The argument here isn’t that there are some professions that teaching makes possible. It isn’t that teachers make professions better. It’s the idea that no profession, including those that predate the teaching profession, could exist without teachers. Do you honestly believe that if we got rid of the schools, it would be impossible for anyone to contribute anything to society? Professions are certainly possible without teachers.

#5: Children should have ten minutes of homework per grade level

Imagine mapping this out. It would come in a stair pattern. Go up a grade, add ten minutes for the full year. If you extended this to an earlier age, you could have expectations of negative homework.
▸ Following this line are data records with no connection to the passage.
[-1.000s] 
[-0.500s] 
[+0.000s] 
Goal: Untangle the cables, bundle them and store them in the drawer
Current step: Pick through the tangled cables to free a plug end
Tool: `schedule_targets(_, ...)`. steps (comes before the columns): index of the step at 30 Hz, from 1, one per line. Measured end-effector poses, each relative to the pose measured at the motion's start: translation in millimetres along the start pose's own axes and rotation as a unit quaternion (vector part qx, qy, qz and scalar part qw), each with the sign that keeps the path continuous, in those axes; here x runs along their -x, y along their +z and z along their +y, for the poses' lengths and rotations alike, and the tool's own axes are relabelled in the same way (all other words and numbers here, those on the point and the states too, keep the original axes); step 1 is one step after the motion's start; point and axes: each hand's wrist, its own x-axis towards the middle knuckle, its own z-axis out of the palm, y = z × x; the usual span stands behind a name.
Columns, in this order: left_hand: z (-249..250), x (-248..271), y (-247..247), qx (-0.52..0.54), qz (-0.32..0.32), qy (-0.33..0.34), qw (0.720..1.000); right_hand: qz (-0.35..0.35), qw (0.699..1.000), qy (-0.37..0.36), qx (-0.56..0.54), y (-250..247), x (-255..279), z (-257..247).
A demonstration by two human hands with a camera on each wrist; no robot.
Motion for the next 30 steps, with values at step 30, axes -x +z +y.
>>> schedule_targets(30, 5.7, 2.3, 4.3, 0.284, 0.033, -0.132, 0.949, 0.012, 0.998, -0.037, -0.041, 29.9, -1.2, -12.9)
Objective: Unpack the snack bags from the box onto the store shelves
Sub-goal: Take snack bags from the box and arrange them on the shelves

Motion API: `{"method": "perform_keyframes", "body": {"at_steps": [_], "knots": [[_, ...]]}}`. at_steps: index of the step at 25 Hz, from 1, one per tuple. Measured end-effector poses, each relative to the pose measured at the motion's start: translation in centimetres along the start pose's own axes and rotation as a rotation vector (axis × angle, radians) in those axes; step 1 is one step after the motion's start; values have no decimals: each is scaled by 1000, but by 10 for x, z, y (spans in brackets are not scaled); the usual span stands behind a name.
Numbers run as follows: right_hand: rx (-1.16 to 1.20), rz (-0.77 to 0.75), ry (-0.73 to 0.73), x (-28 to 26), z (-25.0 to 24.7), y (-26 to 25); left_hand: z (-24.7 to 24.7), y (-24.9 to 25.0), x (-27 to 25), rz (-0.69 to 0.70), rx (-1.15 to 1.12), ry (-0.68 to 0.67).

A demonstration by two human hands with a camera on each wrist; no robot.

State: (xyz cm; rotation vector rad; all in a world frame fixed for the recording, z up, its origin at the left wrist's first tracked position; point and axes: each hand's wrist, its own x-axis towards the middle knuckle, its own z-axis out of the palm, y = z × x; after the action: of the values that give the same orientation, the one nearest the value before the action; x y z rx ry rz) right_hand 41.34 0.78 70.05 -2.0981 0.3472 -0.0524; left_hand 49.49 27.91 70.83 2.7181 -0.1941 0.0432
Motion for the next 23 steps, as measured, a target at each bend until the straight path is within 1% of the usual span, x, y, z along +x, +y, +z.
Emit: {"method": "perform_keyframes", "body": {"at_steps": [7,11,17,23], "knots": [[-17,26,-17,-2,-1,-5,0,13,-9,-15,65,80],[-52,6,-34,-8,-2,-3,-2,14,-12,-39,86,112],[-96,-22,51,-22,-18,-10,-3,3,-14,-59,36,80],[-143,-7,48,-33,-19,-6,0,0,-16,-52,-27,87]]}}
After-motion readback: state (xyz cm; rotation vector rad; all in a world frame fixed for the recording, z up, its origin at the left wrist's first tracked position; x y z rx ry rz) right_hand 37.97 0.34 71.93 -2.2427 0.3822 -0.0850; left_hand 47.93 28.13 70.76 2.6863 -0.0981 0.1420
If you expand to an older age, you could assign more homework than someone has time available. This is also about grade levels rather than ages. If children are born six months apart, expectations will be shifted by six months. This hypothetical chart should be sufficient to see the problems, but there’s something bigger, variables. Not all students have the same needs or the same time available for homework. Are we seriously supposed to believe that if a school doubled the length of the school day that there would be no implications on homework?

#4: Children can't learn if they're not in school

This is frequently used as an argument to address chronic absenteeism. Learning predates schooling, and learning remains abundant outside the system. Even if you believe that schooling benefits learning, there’s no way learning would completely vanish without the schooling process. Keep in mind that this argument doesn’t say that schools benefit learning. It’s an argument that learning can’t exist elsewhere.

#3: If you can read this, thank your teacher

Reading predates teaching. There are also people who can read without any formal schooling. Teachers don’t even establish that people attended school before pushing this argument. They just assume. Even for the bulk of the population who attended school and became literate, that neither proves that learning to read occurred in school nor that an individual wouldn’t have learned elsewhere. On top of all of that, this taps into something that I despise about our schools, our tendency to undermine the role of the learner in the educational process. If you can read this, you deserve at least some of the credit.

#2: Schools have been defunded

We keep setting records for inflation-adjusted per-student spending. We are spending a fortune on these schools, and spending keeps going up. By no stretch of the imagination does our continuous spending increases qualify as defunding schools.

#1: Teachers mold minds

As long as you understand the meaning of these words, there’s no possible way to interpret them as somehow positive. This isn’t spin. It’s a downright despicable act stated in a downright despicable manner. Teachers have found words that are even less warm and fuzzy than washing brains, which at least comes with a sense of cleanliness. Seriously, I’m not going to look up to teachers because they are using their position of influence to mold the minds of innocent children. This is actually a very strong argument to keep your kids away. Do you honestly want government workers to use their position to mold your children’s minds?